[Corpora-List] little favour
yorick at dcs.shef.ac.uk
Sun Sep 9 18:36:49 CEST 2007
Im sorry to get into this, but I dont think this reasoning makes very
What you describe are not experiments, surely? You COULD conduct an
experiment that asked a number
of people to make up sentences (using, say, "slip" as a verb) and you
could then ask "do any of the subjects make up the same
sentence?" That would be an experiment, but not an interesting one,
and it is surely not the issue here at all. If you
look in a corpus for sentences with that same criterion, then they,
again, may or may not be identical--they will almost certainly not be
but that is again irrelevant to the issue--but merely seeking
sentences, under any description, is again not an experiment.
The issue HERE is about whether or not spontaneous sentences that
serve a natural purpose , whatever it is, and which form a corpus,
are data OF THE SAME SORT
as sentences made up to serve the goal of being data--that surely is
the question, and it has nothing to do with whether the members of
the sets differ or not,
nor with any notion of experiment or replicability. Ramesh plainly
thinks they are not of the same sort, while others think they are, or
can be, or the difference doesnt matter
too much for what they want to do (Ulf seems to be in that group).
But surely THAT is the issue.
Sorry to sound so testy and dogmatic--it's been a slow day.
On 9 Sep 2007, at 16:51, Santos Diana wrote:
> I meant that, if you are asked to come up with 6 made-up sentences
> illustrating the verb slip one year after, you are going to come up
> 6 different examples. (I have no proof of this, though :-) I suggest
> that this is tried empirically...)
> So, you cannot replicate your experiment and get the same sentences,
> while if you ask that of a corpus you (or another researcher) would
> the same answer. I tried to point out this as one advantage of having
> corpora and not relying on made-up sentences by a (quite) unknown
> Of course, I am aware that once you _collected_ those 6 sentences from
> many people and create a corpus of made-up sentences, then you fix
> and can "repeat"/"replicate" your experiments.
> But while one knows that considerable work has been put in
> designing the
> BNC (and one knows what kinds of speakers and what kinds of texts it
> represents) -- and so you might think of creating a new/similar BNC
> later -- it is hard to know what kind of mood and what kind of person
> answered those 6 sentences, which is going to make it very unlikely
> you will be able to replicate this new "corpus".

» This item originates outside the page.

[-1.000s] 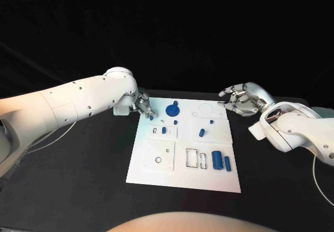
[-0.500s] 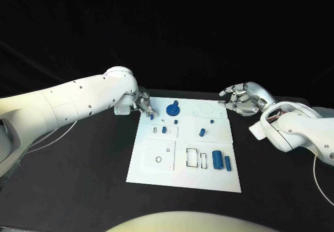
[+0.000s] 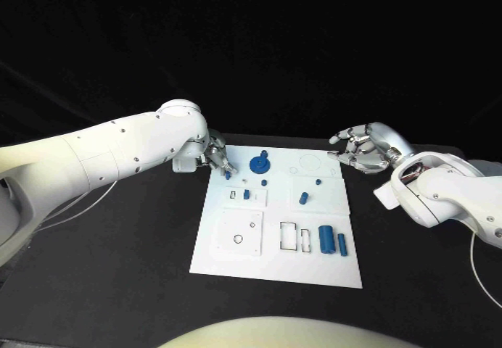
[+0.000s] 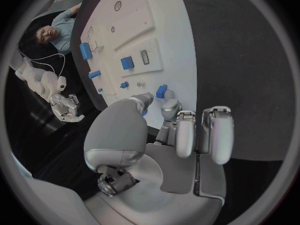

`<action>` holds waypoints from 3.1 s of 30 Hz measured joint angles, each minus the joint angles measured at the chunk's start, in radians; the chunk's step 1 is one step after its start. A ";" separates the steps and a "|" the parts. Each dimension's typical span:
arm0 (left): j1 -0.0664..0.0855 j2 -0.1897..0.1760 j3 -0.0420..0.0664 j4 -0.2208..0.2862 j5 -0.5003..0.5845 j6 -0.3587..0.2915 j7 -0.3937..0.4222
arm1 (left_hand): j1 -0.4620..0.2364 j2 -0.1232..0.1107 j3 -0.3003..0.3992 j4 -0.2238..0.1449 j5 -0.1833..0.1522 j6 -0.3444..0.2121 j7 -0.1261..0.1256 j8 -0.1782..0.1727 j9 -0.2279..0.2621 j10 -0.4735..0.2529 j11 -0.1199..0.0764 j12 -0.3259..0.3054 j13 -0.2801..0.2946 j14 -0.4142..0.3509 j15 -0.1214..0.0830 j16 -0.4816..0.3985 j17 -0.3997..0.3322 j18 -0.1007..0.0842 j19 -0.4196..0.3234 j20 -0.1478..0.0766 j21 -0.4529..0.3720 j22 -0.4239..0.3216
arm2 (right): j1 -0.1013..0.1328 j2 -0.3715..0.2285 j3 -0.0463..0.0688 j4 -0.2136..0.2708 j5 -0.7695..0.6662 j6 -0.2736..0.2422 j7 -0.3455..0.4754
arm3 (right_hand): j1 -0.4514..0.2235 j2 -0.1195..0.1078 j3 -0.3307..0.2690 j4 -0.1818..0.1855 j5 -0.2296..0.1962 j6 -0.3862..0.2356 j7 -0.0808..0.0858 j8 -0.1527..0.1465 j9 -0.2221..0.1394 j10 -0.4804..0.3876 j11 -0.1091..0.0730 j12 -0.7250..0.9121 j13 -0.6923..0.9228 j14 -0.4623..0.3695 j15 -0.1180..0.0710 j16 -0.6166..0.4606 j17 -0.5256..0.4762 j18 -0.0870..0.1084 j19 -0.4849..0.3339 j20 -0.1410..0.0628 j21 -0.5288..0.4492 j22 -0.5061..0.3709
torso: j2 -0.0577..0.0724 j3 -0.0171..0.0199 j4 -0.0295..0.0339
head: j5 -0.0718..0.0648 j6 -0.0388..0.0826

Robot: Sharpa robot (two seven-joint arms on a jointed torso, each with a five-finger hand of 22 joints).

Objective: Assemble the parts on the task board

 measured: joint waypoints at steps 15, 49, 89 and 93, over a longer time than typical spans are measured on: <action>0.000 0.003 -0.002 -0.004 0.002 0.006 0.002 | 0.052 0.027 0.031 -0.025 0.000 0.000 0.000 0.000 -0.003 -0.004 -0.004 0.000 0.000 -0.002 -0.005 0.000 0.000 0.000 0.000 0.000 0.000 0.000 | 0.000 0.000 0.000 0.001 0.000 0.000 0.000 | 0.000 0.000 0.000 0.000 0.000 0.000 0.000 0.000 0.000 0.000 0.000 0.000 0.000 0.000 0.000 0.000 0.000 0.000 0.000 0.000 0.000 0.000 | 0.000 0.0004 0.0000 | -0.001 -0.001; -0.001 -0.140 0.003 0.206 0.125 -0.089 0.019 | 0.049 0.029 0.301 -0.096 0.003 -0.026 0.004 0.082 0.028 0.016 -0.013 0.000 0.013 -0.002 -0.009 0.000 0.000 0.000 0.000 -0.007 0.000 0.000 | 0.000 -0.004 0.000 -0.035 0.065 -0.008 0.046 | 0.026 -0.026 0.041 0.028 0.012 -0.056 0.005 0.065 0.016 -0.225 0.035 -0.491 -0.554 -0.419 0.046 -0.659 -0.494 0.102 -0.332 0.047 -0.888 -0.643 | -0.003 0.0006 0.0027 | 0.003 0.004; -0.073 -0.214 -0.003 0.410 -0.090 -0.222 0.019 | 0.008 -0.005 0.353 -0.126 0.019 -0.012 -0.006 0.107 0.034 0.049 -0.023 0.020 0.040 -0.002 -0.017 0.000 -0.001 0.000 0.000 -0.007 0.004 0.000 | 0.002 0.000 0.000 -0.087 0.206 -0.014 0.157 | 0.016 -0.014 0.044 -0.019 0.057 -0.030 0.009 -0.056 -0.098 -0.157 0.097 -0.878 -0.972 -0.493 0.136 -1.197 -0.876 0.101 -0.481 0.149 -1.115 -1.142 | 0.000 0.0012 0.0007 | 0.009 -0.008; -0.075 -0.210 -0.003 0.409 -0.104 -0.222 0.018 | 0.008 -0.005 0.353 -0.126 0.019 -0.012 -0.006 0.107 0.034 0.056 -0.023 0.020 0.041 -0.002 -0.016 0.000 -0.001 0.000 0.000 -0.007 0.004 0.000 | 0.002 0.001 0.000 -0.087 0.209 -0.015 0.160 | 0.016 -0.014 0.041 -0.022 0.057 -0.030 0.009 -0.056 -0.098 -0.157 0.097 -0.882 -0.972 -0.489 0.140 -1.197 -0.879 0.101 -0.478 0.150 -1.111 -1.145 | 0.000 0.0012 0.0009 | 0.008 -0.010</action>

> This is what I meant by the sentence below, sorry for the bad English.
>> -----Original Message-----
>> From: corpora-bounces at uib.no [mailto:corpora-bounces at uib.no]
>> On Behalf Of Mike Maxwell
>> Sent: 9. september 2007 17:08
>> To: corpora at uib.no
>> Subject: Re: [Corpora-List] little favour
>> Santos Diana wrote:
>>> Elicited made-up sentences are probably unrepeatable
>> Can you explain what you mean by this?
>> Mike Maxwell
>> maxwell at umiacs.umd.edu
>> "Theorists...have merely to lock themselves in a room
>> with a blackboard and coffee maker to conduct their business."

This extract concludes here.